This program will match one entry x with parameters x_1, x_2 ... x_n against a dataset with corresponding parameters y_1, y_2 .. y_n. Both the single entry 'x' and the dataset 'data' are separate pandas dataframes. It will then write the best scores to a database where they will be used for other things by other programs.
The program will only compare columns, referred to earlier as parameters x_i, with column labels exactly equal to the column names in the ./Constants/columnLabels.txt csv file. It will ignore parameters from columns with names not in the csv file.
The program is modelled with the idea of data as coordinates in n-dimensional Euclidian space in mind, however it is hard to implement properly with datatypes such as color or transport line, as one can't simply subtract a string with one color from another and expect the result to represent their distance in Euclidian space.
As a result, with the cosine-similarity as a reference where two entries are scored between -1 and +1 in similarity, the parameters of each entry are compared and returns a value between 0 and 1, depending on how similar they are. Here, 0 is representing no similarity, and 1 is representing completely similar.
Each datatype has a separate comparison function in comparison.py, which will be deterministic or probabilistic depending on the nature of the type. When each parameter of one entry x, and one entry from the dataset data have been compared, they are put in an array of similarity scores for each pair of the parameters like for example [1, 0, 0.5].
The comparisons are somewhat intelligent, for instance the text recognition is somewhat smart, capable of matching 'Apple phone' with 'iPhone 7s' even though the strings are different. However, the comparisons aren't overly sophisticated to the point where it impacts performance.
##Weights
Then, weights are applied to each score in the similarity array. The weights are set dynamically for each entry comparison, and can be adjusted with the weights matrix.
####How to adjust weights:
The weight matrix is found in ./Constants/weightMatrix.txt, and can be adjusted by editing the file. Each cell in the matrix will in turn be part of a weighted sum, so for a 10x10 matrix, increasing one cell from 1 to 2 will only increase the overall score by a factor 2/(10*10).
####Conditional weights Let's say we have columns x_1 and x_2, and we want to differ how it is weighted depending on whether x_1 is a match, x_2 is match, neither is a match or both are a match. Then we have 4 sets of cases:
[++, +-, -+, --]
Where + represents it being a match, and - represents it not being a match. To cover all possible cases with its own weight, one can construct a following set of matrices:
M(++):[1,1;1,1],M(+-):[1,1;1,1],M(-+):[1,1;1,1],M(--):[1,1;1,1],
Where the columns [x_1,x_2] and the wors are [x_1,x_2].

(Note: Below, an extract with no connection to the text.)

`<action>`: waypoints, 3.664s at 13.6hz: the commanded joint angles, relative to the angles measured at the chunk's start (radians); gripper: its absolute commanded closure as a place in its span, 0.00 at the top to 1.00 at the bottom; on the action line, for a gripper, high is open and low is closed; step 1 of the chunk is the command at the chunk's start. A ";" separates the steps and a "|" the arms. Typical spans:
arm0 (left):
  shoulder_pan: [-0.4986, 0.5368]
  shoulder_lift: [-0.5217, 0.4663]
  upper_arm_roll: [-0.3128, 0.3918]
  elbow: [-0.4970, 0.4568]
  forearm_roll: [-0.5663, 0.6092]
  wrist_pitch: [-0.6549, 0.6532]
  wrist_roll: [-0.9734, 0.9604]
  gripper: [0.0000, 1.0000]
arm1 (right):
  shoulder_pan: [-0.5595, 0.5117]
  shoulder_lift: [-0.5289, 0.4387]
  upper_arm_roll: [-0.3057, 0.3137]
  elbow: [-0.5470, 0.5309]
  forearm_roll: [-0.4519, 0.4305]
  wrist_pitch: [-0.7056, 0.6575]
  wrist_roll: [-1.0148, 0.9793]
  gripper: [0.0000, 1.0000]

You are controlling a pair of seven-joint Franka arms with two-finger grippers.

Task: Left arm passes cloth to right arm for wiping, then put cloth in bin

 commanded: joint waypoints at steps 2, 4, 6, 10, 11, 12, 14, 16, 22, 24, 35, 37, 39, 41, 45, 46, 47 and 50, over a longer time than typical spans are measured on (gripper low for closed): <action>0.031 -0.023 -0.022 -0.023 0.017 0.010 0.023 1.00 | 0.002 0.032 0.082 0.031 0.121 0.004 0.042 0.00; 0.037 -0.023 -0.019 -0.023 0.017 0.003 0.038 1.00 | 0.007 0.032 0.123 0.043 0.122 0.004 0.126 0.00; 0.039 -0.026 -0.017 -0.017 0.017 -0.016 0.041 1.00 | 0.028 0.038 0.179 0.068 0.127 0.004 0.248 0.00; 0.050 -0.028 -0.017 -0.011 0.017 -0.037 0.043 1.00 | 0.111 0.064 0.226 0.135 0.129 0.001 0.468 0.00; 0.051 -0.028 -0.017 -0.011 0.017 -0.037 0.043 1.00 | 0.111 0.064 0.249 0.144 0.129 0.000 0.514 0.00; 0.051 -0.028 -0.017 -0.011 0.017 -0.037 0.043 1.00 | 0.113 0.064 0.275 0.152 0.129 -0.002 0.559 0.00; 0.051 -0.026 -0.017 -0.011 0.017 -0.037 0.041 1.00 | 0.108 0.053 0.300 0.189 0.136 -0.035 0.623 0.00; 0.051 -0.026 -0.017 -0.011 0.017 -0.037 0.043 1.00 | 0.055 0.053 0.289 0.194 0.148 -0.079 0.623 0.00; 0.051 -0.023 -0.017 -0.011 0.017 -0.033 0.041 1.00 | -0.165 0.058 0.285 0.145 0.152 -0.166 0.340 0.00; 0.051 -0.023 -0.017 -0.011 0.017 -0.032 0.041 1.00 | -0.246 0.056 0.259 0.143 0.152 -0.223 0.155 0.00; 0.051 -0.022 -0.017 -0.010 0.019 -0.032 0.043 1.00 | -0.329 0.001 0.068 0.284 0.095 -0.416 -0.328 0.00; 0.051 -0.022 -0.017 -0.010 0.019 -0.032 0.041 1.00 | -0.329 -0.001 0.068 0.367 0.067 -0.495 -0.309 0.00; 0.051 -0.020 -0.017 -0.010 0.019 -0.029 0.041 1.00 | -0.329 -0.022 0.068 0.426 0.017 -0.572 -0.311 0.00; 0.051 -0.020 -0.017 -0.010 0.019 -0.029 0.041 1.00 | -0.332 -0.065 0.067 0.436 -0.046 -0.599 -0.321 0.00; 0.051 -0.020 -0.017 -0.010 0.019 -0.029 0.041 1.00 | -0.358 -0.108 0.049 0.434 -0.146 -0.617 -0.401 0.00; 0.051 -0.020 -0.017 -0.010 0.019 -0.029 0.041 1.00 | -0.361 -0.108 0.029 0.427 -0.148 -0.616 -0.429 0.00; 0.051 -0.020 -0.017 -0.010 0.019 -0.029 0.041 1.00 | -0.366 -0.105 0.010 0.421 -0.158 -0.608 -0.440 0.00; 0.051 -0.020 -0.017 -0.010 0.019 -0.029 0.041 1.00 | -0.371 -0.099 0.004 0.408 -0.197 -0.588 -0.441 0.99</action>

Now, let's say we want to adjust the weight of x_1 where x_1 and x_2 is a match, then we can adjust the matrix M(++) such that:
M(++):[1,2;2,1] = M(++):[1,4;1,1]
for a total of 4 times the original neutral weight.
Note that each wight will inevitably be represented two places as both [x_1,x_2] and [x_2,x_1].
Chains of conditions can be constructed to fit specific cases where for instance [x_1,x_2] and [x_2,x_3] is adjusted, causing x_1 and x_3 to have a correlation through x_2.
After all the weights have been applied, the score values with weights are summed and divided by the maximum possible sum of scores and weights for the set of weights and scores given. As such, the final score will be a number between 0 and 1, and will be analogous to a percentage of similarity, making it easy to compare matches with different weights and parameters.
The n number of matches with a higher score than some threshold (0.55 currently) will be written to the relation database for further use.